Na prática, o resultado é um consumo menos espontâneo e mais condicionado à necessidade. Segundo ele, o orçamento das famílias ficou mais engessado, e isso muda a forma como o dinheiro é distribuído entre itens essenciais, lazer e compras do dia a dia.
Os dados apresentados dialogam diretamente com pesquisa divulgada na última terça-feira (14) pela Federação do Comércio de Alagoas (Fecomércio) sobre o endividamento e inadimplência do consumidor. Em Maceió o percentual de famílias endividadas no mês de março chegou a 83,40%.
Desse total, 29,80% estavam inadimplentes.
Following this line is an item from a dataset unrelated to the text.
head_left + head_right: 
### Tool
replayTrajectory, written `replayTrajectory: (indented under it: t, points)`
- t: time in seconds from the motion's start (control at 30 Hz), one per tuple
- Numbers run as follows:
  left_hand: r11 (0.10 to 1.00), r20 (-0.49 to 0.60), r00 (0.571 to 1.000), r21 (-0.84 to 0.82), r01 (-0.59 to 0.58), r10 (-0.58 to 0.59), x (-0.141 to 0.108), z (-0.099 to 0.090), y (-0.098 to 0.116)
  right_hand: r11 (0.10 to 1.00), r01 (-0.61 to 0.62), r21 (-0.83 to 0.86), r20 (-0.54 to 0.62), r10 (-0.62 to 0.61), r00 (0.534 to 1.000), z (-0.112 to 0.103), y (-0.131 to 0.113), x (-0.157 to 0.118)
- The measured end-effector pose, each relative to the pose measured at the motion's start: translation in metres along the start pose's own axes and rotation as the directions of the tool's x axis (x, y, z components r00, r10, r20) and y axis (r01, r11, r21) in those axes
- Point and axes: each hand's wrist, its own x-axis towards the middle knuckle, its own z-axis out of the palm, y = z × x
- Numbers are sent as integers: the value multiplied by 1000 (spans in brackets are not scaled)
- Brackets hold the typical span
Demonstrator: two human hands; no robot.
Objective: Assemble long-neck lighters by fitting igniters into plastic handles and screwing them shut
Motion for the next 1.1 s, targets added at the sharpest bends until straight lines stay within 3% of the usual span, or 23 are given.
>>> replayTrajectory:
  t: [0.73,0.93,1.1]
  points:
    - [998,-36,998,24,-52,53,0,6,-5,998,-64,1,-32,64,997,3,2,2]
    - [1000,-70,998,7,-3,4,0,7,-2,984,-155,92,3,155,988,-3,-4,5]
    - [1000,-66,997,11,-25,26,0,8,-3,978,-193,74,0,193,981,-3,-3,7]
Na leitura da entidade, o cenário é de “estabilidade frágil”: as famílias ainda conseguem manter o consumo, mas já sentem com mais intensidade o peso das contas no orçamento.
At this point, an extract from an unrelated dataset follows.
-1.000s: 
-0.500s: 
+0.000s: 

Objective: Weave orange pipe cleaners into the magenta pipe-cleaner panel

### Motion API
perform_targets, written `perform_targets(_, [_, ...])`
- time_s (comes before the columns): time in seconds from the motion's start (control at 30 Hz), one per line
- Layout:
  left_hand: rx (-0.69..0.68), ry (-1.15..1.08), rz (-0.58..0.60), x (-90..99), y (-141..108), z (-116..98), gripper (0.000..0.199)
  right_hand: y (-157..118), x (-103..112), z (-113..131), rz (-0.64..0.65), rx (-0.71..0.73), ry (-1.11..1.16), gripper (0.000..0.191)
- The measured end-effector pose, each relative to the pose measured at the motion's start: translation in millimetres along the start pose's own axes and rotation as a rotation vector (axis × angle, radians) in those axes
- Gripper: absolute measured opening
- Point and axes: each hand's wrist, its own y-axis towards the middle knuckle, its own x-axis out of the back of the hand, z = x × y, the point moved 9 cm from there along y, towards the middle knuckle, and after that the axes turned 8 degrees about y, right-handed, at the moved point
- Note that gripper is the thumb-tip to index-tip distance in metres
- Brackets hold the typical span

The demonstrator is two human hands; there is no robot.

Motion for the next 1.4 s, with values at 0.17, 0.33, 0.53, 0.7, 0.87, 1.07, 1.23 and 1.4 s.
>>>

Consumo na Copa, São João e eleições são janela para setor atacadista
Apesar do cenário de gastos controlados e endividamento, o especialista apontou que o segundo semestre do ano apresenta oportunidades para o setor atacadista com as festividades previstas.
Segundo a leitura da Nielsen apresentada no evento, datas e ocasiões de consumo devem ter papel importante para sustentar parte das vendas ao longo do ano.
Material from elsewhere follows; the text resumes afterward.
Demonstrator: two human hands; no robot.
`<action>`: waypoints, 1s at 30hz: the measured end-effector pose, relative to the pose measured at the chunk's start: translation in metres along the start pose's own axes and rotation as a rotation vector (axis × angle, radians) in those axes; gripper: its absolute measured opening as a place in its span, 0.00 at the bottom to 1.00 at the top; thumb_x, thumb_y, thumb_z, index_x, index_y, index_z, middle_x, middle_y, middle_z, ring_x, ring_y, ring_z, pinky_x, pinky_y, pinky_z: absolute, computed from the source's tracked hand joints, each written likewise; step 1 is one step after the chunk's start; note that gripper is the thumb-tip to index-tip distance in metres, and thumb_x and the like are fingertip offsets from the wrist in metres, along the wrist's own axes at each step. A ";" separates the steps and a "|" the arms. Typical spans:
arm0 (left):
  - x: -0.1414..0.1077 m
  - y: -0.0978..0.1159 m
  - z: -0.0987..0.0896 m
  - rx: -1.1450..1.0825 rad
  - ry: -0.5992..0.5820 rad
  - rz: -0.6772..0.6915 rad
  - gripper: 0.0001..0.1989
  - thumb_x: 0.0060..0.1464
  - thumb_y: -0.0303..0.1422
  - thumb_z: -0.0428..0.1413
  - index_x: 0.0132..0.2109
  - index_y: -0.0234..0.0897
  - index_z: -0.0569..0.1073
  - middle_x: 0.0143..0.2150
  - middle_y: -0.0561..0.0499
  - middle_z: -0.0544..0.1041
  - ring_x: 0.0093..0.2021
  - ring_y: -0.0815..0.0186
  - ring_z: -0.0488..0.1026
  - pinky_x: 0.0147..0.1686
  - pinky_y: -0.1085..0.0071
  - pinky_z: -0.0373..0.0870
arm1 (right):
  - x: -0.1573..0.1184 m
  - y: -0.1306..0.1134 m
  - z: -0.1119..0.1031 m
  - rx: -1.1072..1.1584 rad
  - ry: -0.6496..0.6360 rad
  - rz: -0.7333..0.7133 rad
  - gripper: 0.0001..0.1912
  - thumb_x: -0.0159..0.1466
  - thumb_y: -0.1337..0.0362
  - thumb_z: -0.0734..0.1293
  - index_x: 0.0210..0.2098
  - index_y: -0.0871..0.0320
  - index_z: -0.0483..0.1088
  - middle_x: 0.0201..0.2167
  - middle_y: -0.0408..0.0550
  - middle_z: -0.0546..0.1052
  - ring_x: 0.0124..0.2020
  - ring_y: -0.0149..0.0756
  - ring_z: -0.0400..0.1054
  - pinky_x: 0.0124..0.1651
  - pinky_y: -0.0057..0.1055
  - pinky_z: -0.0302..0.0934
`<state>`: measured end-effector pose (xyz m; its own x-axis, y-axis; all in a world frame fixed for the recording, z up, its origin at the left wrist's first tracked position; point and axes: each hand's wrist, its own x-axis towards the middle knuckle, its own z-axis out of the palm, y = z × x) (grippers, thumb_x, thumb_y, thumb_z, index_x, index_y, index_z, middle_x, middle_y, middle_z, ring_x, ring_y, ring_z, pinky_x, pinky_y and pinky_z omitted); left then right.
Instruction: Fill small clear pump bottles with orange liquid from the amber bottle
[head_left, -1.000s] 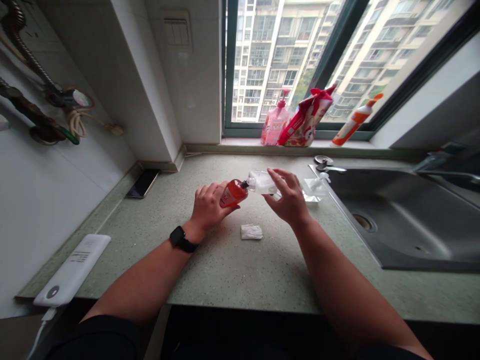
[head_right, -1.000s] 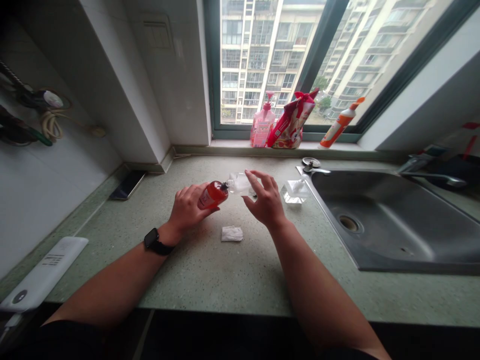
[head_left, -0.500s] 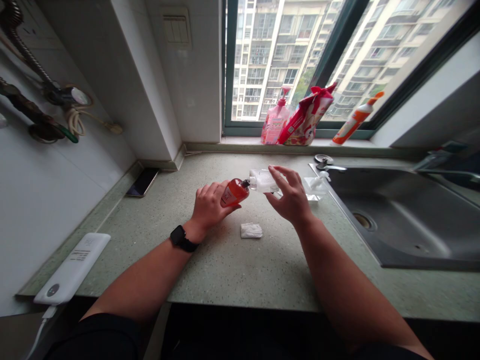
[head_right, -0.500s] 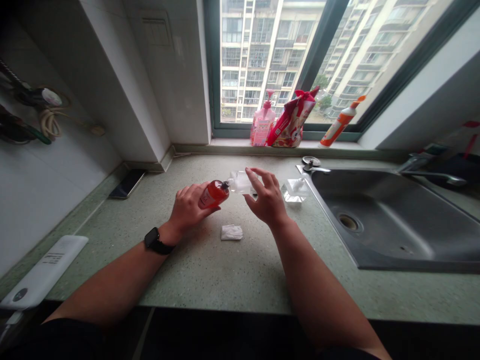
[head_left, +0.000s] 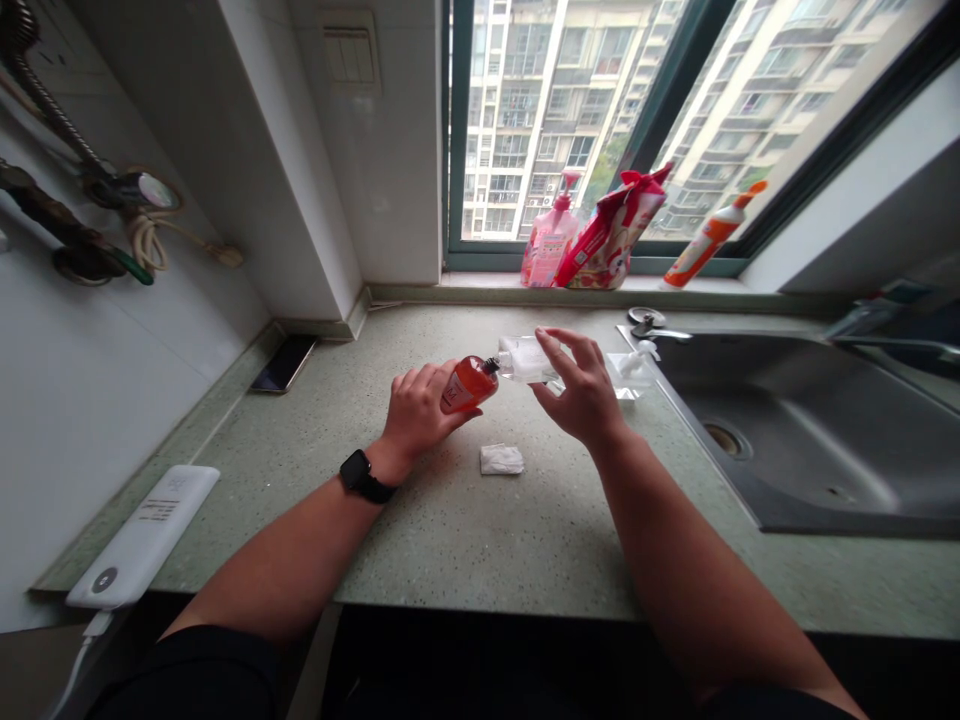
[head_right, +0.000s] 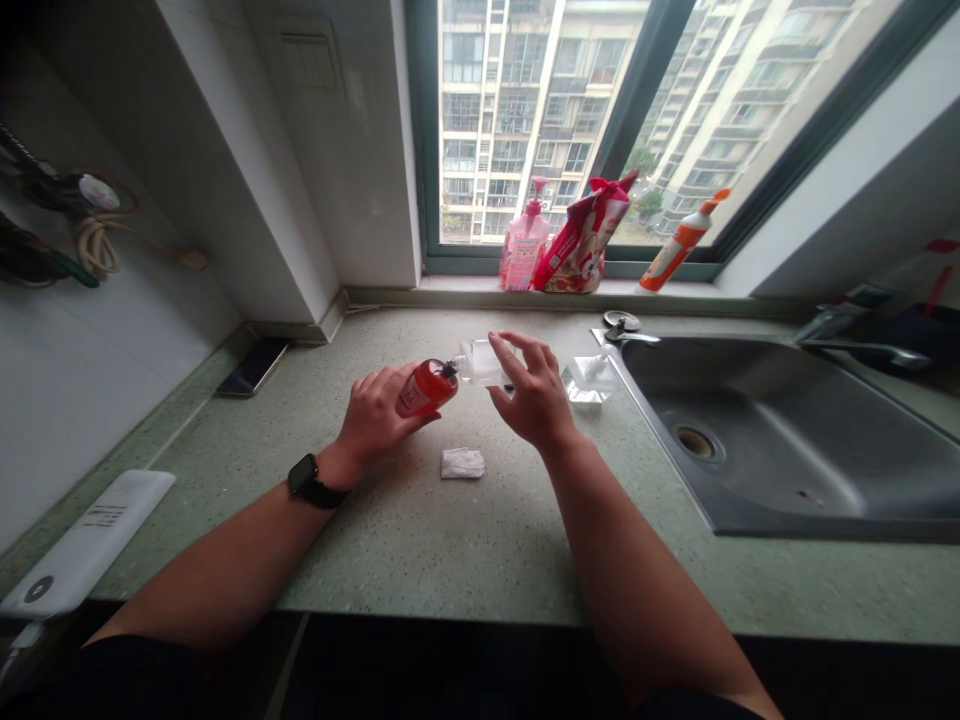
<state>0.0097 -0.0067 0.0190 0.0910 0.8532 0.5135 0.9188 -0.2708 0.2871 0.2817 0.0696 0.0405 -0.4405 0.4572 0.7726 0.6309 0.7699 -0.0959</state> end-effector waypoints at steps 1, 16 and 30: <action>0.000 0.000 0.000 -0.002 -0.001 0.002 0.45 0.57 0.65 0.62 0.70 0.40 0.70 0.57 0.41 0.81 0.53 0.48 0.76 0.55 0.54 0.65 | 0.000 0.000 0.000 -0.002 -0.005 0.004 0.53 0.64 0.71 0.72 0.81 0.38 0.46 0.66 0.55 0.70 0.63 0.59 0.68 0.66 0.63 0.68; 0.000 0.000 0.001 -0.010 -0.001 0.007 0.45 0.57 0.65 0.61 0.70 0.40 0.70 0.58 0.40 0.81 0.54 0.48 0.76 0.55 0.54 0.65 | 0.000 0.001 0.000 -0.002 -0.019 -0.001 0.54 0.64 0.72 0.71 0.81 0.37 0.45 0.67 0.55 0.69 0.65 0.60 0.67 0.67 0.64 0.67; 0.000 0.000 0.001 -0.011 0.003 0.013 0.46 0.57 0.66 0.61 0.70 0.40 0.70 0.58 0.40 0.81 0.54 0.48 0.76 0.56 0.54 0.65 | 0.002 -0.002 -0.001 0.007 -0.009 0.014 0.52 0.64 0.74 0.69 0.80 0.38 0.48 0.67 0.54 0.69 0.65 0.59 0.67 0.68 0.63 0.68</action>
<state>0.0096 -0.0066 0.0177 0.1020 0.8481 0.5199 0.9133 -0.2870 0.2891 0.2801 0.0679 0.0426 -0.4372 0.4717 0.7658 0.6323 0.7667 -0.1112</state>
Roberval citou especialmente a combinação entre festas juninas, férias escolares e Copa do Mundo como fatores capazes de estimular o consumo dentro de casa e em encontros entre amigos e familiares.
No caso do Nordeste, esse efeito tende a ser ainda mais relevante pela força regional do São João e pela presença histórica de bebidas e alimentos em celebrações domésticas.
“O mercado deve ser marcado por grandes eventos. A Copa, as festas juninas e as férias escolares tendem a aumentar o consumo. Vai ter mais gente em casa e mais momentos para comemorar”, afirmou.

Na avaliação dele, o setor não deve esperar um boom de consumo, mas sim janelas de respiro em meio a um ano ainda desafiador para o bolso das famílias. Para o atacado, isso significa ajustar estoque, leitura de categoria e estratégia comercial para capturar essas ocasiões com mais precisão.
As bebidas devem ganhar relevância neste contexto de consumo mais centrado no lar e em confraternizações. Segundo ele, a cesta tem forte representatividade em valor e em unidades, com destaque para cerveja, que segue puxando parte importante do giro dentro do autosserviço.
“Bebidas têm uma das maiores participações no valor vendido. Quando a gente olha a representatividade em unidades, a categoria também continua muito forte”, afirmou.
Apostas e canetas emagrecedoras disputam espaço no orçamento
Um dos pontos de alerta da análise apresentada no evento foi a identificação de novas pressões sobre o orçamento doméstico. Segundo Roberval, despesas com jogos de aposta e com medicamentos voltados ao emagrecimento já começam a disputar espaço com categorias tradicionais de consumo.
Na pesquisa citada por ele, 25% dos lares auditados informaram ter gastos com jogos de aposta. Desses, 10% afirmaram que esse tipo de despesa já substituiu algum outro gasto da rotina doméstica. No caso das chamadas canetas emagrecedoras, o consumo chegou a 4,6% do mercado analisado, e o impacto também aparece na reorganização dos gastos da casa. Para o setor, isso significa que o atacado já não disputa apenas a renda disponível com inflação e juros, mas também com novas despesas que passaram a fazer parte da rotina de parte dos consumidores.
“Quando a gente pergunta se algum gasto com jogos de aposta ou medicamento já substituiu despesa do lar, isso aparece. E quando falamos das canetas emagrecedoras, o efeito é claro: a pessoa deixa de consumir fora, reduz serviços e restaurantes e passa a reorganizar melhor o consumo dentro de casa”, completou.